В начале августа их с Макарычем послали копать на один из самых дальних и старых участков. Здесь стояло особенно много склепов, так что все пространство похоже было на тихий безлюдный городок. Один кусок земли был пуст.
— Комсомольцы расчищали, — пояснил Макарыч, — тут бомбой склепы разнесло. Пока обломки вывезли, пока что… Теперь можно и могилку разметить.
У Тихона сильно забилось сердце. Он присел на скамейку и полез в карман за папиросами.
— А… могилы чьи были? Фамилию не помнишь?
Макарыч удивленно повернулся к напарнику.
— Да кто ж их знает? Это года три тому, как немцы отступать начали. А могилы тут самые старые, их уже никто не хватится.
— Я вот… хватился. Своих ищу.
Макарыч кивнул. Докурили, взялись за лопаты.
— Раньше к покойникам больше уважения было, — лопата чиркнула о камень, и Макарыч отбросил его в сторону. — Ты сам посмотри: склеп да ограда кованая, ручной работы.
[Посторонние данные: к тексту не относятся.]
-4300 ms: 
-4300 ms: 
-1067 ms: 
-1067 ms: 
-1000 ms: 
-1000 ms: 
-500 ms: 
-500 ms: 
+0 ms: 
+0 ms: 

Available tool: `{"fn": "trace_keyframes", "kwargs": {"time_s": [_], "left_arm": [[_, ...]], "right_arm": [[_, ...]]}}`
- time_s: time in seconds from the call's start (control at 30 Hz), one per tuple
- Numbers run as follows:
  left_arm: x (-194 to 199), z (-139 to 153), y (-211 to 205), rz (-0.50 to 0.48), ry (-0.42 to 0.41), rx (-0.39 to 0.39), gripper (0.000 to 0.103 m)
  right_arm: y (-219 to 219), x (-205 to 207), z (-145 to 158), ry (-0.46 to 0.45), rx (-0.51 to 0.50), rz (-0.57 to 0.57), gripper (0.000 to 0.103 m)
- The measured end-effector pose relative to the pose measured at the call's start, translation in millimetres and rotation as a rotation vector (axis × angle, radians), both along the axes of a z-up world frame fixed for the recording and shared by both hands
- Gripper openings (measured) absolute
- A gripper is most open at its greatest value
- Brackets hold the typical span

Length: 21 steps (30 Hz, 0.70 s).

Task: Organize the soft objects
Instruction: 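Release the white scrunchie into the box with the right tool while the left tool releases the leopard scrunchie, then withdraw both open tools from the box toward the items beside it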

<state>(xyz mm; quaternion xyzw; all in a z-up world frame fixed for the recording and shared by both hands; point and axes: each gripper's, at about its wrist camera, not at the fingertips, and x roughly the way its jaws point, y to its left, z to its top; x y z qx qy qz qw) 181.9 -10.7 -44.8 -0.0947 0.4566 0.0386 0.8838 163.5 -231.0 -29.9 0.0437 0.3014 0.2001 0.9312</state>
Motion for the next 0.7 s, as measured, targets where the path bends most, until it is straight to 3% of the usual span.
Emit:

И слова какие, глянь!
Подошли ближе. Слова были наивными и трогательными, столь же чужими сегодня, как и старинная вязь письма с буквами, давно выброшенными из азбуки:
«Здесь покоится любезная моя родительница Виринея Афанасьевна Тулаева, урожд. Вальде. Скончалася 11-го августа 1867 года. Жития ея было 63 года.
И сотвори ей Господи вечную память».
— Склепы, они зачем? — продолжал Макарыч. — Тоже вроде как дом. И стены, и крыша; своим и спокойней.
Когда уходили, сказал негромко и равнодушно, не поворачиваясь к Тихону:
— Я тоже посматривать буду, Савельич. Авось найдем.
На кладбище жара была милосердней, чем на улице. И все же духота, густо настоянная на запахах горячей листвы и земли, бывала невыносима, и уснуть было так же трудно, как не думать о нежных словах, выбитых на камне могилы, которую он еще не нашел.
На улице было много хуже, поэтому Тихон появлялся там только по необходимости: в небольшой гастроном на углу, рядом с которым удачно был расположен хлебный, да изредка в тесный галантерейный магазинчик напротив гастронома. Первая гипсовая буква отвалилась, поэтому магазинчик называл себя «…алантерея». Здесь можно было купить зубной порошок, шнурки, мыло и бритвенные лезвия, которые Тихон покупал вначале, а потом отпустил бороду и сам ее подравнивал перед маленьким зеркальцем из той же «алантереи». Раз в неделю ходил в баню, там же стригся, но баня находилась дальше, в переулке. Район здесь был тихий, без трамвайного дребезга; разве что неторопливо проедет велосипедист, привычный к тряскому булыжнику. Иногда появлялись машины. Если Тихон находился поблизости от ворот кладбища и слышал шум мотора, он подбегал к ограде и долго смотрел вслед проехавшему автомобилю со странным чувством тревоги и ожидания. Руки дрожали, ладони становились мокрыми. Это беспокойство всегда кончалось головной болью. Боль изводила. Она так сильно распирала голову, что хотелось пробить в темени отверстие и выпустить ее, вместе с тягостной тревогой, имя которой было: машина.